Во всех своих фильмах Звягинцев прибегает к соположению городского (или населенного) и природного пространств, демонстрируя причастность к неким бессознательным, даже хищническим началам, – общечеловеческое естество, присущее как персонажам, так и зрителям. В фильме «Нелюбовь» пограничной точкой встречи противоборствующих сил «обитаемого» и «необитаемого» служит заброшенный с советских времен дом культуры, где прячется пропавший мальчик, – «культурный дворец», превращенный безнадзорностью и временем в амбивалентную зону, не вполне обжитую и не вполне дикую. Зритель, осознающий культурную и политическую символику этого полуразрушенного объекта, посредством фильма приобщается к коллективной памяти и, таким образом, приглашается мыслить в определенном направлении, параллельно с фильмом Звягинцева. Если у Звягинцева и есть нечто общее с А. Балабановым, то это то, что творчество обоих режиссеров можно рассматривать как разновидность экстремального туризма по местам катастрофы, причем не только по затерянным пространствам российских задворок и провинциальных городков, но и по тем самым общим теневым зонам человеческого сознания.

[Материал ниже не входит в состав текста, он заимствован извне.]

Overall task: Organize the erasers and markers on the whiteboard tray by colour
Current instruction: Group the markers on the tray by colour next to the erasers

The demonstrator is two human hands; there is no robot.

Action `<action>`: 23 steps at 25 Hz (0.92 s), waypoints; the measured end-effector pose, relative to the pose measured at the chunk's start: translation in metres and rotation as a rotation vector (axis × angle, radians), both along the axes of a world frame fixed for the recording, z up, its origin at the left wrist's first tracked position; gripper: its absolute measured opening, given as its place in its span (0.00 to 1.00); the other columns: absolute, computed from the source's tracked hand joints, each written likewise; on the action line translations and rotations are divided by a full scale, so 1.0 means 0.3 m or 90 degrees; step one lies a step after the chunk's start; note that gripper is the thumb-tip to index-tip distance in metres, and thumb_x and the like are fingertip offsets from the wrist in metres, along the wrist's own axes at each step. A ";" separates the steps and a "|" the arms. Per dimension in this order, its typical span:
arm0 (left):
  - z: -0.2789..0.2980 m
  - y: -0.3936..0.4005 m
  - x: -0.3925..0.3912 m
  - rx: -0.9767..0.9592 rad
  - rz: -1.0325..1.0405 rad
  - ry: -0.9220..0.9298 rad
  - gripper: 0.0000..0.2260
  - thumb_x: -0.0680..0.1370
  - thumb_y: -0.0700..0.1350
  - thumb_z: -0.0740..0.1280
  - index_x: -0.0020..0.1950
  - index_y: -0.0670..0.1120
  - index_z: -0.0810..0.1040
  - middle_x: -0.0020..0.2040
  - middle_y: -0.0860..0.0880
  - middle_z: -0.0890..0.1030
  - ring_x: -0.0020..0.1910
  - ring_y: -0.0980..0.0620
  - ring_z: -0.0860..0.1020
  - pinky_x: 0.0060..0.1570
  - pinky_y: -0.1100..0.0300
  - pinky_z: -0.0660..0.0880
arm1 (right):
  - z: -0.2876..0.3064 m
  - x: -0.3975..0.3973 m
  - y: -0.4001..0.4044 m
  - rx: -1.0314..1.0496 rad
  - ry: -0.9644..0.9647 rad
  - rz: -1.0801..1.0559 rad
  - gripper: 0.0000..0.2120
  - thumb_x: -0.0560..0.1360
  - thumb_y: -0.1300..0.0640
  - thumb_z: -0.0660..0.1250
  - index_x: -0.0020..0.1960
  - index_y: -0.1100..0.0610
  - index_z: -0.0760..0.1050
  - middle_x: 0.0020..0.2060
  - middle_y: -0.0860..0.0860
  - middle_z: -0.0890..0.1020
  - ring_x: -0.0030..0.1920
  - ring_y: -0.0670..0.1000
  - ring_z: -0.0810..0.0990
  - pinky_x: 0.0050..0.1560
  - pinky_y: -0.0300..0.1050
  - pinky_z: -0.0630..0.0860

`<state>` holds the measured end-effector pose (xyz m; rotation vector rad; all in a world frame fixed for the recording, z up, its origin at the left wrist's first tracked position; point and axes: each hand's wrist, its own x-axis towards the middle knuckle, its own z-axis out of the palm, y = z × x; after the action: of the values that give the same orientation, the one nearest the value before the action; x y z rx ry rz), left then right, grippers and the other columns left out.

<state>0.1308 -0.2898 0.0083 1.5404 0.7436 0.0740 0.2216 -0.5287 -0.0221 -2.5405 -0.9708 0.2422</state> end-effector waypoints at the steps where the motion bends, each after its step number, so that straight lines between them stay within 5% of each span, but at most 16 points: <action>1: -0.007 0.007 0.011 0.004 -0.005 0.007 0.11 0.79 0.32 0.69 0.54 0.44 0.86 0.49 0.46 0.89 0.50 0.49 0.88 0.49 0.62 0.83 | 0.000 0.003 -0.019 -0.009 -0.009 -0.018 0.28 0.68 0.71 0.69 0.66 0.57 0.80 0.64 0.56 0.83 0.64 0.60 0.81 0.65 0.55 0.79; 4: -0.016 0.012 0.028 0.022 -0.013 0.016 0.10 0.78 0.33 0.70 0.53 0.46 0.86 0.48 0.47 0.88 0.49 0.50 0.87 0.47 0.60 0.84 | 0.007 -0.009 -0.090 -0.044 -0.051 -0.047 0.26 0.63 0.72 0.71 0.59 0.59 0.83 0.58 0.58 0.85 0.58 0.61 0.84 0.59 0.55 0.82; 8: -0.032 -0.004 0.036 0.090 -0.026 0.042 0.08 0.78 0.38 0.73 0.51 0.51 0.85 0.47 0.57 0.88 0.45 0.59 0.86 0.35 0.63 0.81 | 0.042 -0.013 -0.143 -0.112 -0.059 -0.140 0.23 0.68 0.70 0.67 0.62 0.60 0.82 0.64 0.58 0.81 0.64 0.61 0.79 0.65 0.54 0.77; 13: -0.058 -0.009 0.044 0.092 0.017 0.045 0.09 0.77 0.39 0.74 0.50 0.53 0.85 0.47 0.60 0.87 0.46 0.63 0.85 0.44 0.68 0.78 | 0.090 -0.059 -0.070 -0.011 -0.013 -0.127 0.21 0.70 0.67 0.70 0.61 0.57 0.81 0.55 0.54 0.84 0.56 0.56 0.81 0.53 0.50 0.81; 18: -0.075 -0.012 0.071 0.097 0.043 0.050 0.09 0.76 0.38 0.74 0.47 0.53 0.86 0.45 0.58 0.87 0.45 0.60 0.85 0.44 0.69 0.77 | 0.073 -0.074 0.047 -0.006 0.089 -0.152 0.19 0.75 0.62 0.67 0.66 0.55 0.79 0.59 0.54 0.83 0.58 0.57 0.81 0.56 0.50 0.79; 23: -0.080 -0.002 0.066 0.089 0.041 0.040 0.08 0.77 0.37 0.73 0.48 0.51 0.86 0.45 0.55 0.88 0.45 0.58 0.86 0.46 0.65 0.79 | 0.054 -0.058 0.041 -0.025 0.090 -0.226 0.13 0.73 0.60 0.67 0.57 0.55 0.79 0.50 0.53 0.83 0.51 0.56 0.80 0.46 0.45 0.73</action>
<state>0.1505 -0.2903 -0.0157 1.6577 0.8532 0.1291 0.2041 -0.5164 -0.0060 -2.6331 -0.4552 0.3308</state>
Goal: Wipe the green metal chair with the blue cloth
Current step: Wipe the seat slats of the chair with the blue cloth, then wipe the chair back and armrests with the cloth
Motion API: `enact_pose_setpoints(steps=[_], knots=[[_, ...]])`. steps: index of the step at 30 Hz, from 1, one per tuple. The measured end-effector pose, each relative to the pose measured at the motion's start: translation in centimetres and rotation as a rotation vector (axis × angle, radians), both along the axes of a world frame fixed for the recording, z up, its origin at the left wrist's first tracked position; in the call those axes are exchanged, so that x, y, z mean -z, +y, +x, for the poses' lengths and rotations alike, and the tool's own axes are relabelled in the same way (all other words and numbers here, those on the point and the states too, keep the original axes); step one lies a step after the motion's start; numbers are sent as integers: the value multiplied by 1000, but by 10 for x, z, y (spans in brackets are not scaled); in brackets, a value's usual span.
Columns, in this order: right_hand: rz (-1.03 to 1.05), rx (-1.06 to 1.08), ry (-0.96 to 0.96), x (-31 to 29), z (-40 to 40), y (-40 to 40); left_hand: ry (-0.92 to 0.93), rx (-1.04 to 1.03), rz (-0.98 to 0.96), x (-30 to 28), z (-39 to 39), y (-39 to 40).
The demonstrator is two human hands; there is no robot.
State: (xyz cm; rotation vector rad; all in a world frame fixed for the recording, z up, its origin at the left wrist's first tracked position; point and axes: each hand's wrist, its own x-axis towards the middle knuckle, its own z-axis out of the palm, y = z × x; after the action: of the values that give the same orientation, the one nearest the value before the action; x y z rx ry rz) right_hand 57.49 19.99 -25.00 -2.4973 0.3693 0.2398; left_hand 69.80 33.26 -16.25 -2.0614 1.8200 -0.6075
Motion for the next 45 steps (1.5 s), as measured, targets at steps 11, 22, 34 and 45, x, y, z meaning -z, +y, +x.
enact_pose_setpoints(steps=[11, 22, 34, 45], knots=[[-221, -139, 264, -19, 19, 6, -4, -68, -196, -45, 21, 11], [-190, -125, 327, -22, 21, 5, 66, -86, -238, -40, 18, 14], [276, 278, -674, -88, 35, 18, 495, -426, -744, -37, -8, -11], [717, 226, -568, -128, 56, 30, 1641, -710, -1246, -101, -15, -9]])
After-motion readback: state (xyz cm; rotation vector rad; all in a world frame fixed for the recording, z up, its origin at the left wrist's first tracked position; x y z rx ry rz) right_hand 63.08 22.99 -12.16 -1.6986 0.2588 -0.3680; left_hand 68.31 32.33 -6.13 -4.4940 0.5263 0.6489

Рассматривая фильмы Звягинцева в совокупности, можно заметить между ними немало сходства как в эстетическом, так и в сюжетном плане. Эти общие черты придают его режиссуре универсальный характер, и нетрудно выделить приемы, с помощью которых во всех его фильмах трактуется более или менее инвариантная тема. С одной стороны, сходство проявляется в его склонности выбирать одних и тех же актеров, повторять в разных фильмах одни и те же мотивы и мизансцены[107]
. С другой стороны, универсальный характер, присущий его фильмам, явно выходит за рамки индивидуального выбора и может объясняться самим настроением, порождаемым его кинематографической грамматикой, или, выражаясь конкретнее, тем, что все его фильмы отражают определенный способ мышления.Согласно С. Кавеллу, который рассматривает философию кино через призму идей Л. Витгенштейна и философии языка, киноискусство способно воспроизводить многие свойства человеческого сознания. Оно воспроизводит интенциональность своей технической многомерностью (изображение, монтаж, звук); рефлексивность, поскольку размышляет о себе и об окружающем мире; спонтанность, так как способно затрагивать философские проблемы, открывая их вновь и вновь, до бесконечности [Cavell 2005:190]. Таким образом, утверждает Кавелл, можно говорить о кино как о типе мышления; вызвав в нас зрительский интерес, кино побуждает нас думать параллельно с фильмом. Один из способов, которым кинофильм способен мыслить, продолжает Кавелл, заключается в том, что он помогает нам открывать самих себя[108]
. Когда Дж. Карвальо заявляет, что «произведение искусства мыслит», он имеет в виду не только то, что искусство способствует преодолению неопределенности в наших собственных мыслительных процессах, но и то, что само произведение искусства становится площадкой для размышлений; или, выражаясь радикальнее, «произведение искусства мыслит, когда оно заставляет нас думать» [Carvalho 2019: 14]. Если мы рассмотрим под этим углом зрения эстетику Звягинцева, то увидим сам способ мышления о мире и о себе, представленный режиссером с помощью цельности кинематографического видения, благодаря которому каждый отдельный фильм в его творчестве служит очередным шагом в одном и том же направлении познания.Говоря о своей личной позиции по отношению к кино и, шире, к обществу, Звягинцев регулярно упоминает имя Мамардашвили. В одном из интервью 2009 года он говорит:
Мне хочется верить, и, возможно, вера эта наивна, что за человека еще можно бороться. Мне ближе позиция некоторых представителей уходящего от нас поколения, буквально тающего на глазах, позиция, которую Мераб Мамардашвили сформулировал так: «Человек – это усилие быть человеком» [Матизен 2009].
В последующее десятилетие Звягинцев еще не раз процитирует эти слова из эссе Мамардашвили 1988 года «Европейская ответственность», иногда дословно, иногда перефразируя цитату и формулируя мысль своими словами [см. Звягинцев 2017а]. В 2017 году, после премьеры фильма «Нелюбовь», он дважды процитировал это высказывание, изложив мысль Мамардашвили о человеке следующим образом: «мера человечности определяется собственной внутренней работой… собственным, не зависящим ни от чего, ни от кого, ни от каких авторитетов, ни от каких обстоятельств, собственное усилие быть человеком» [Там же].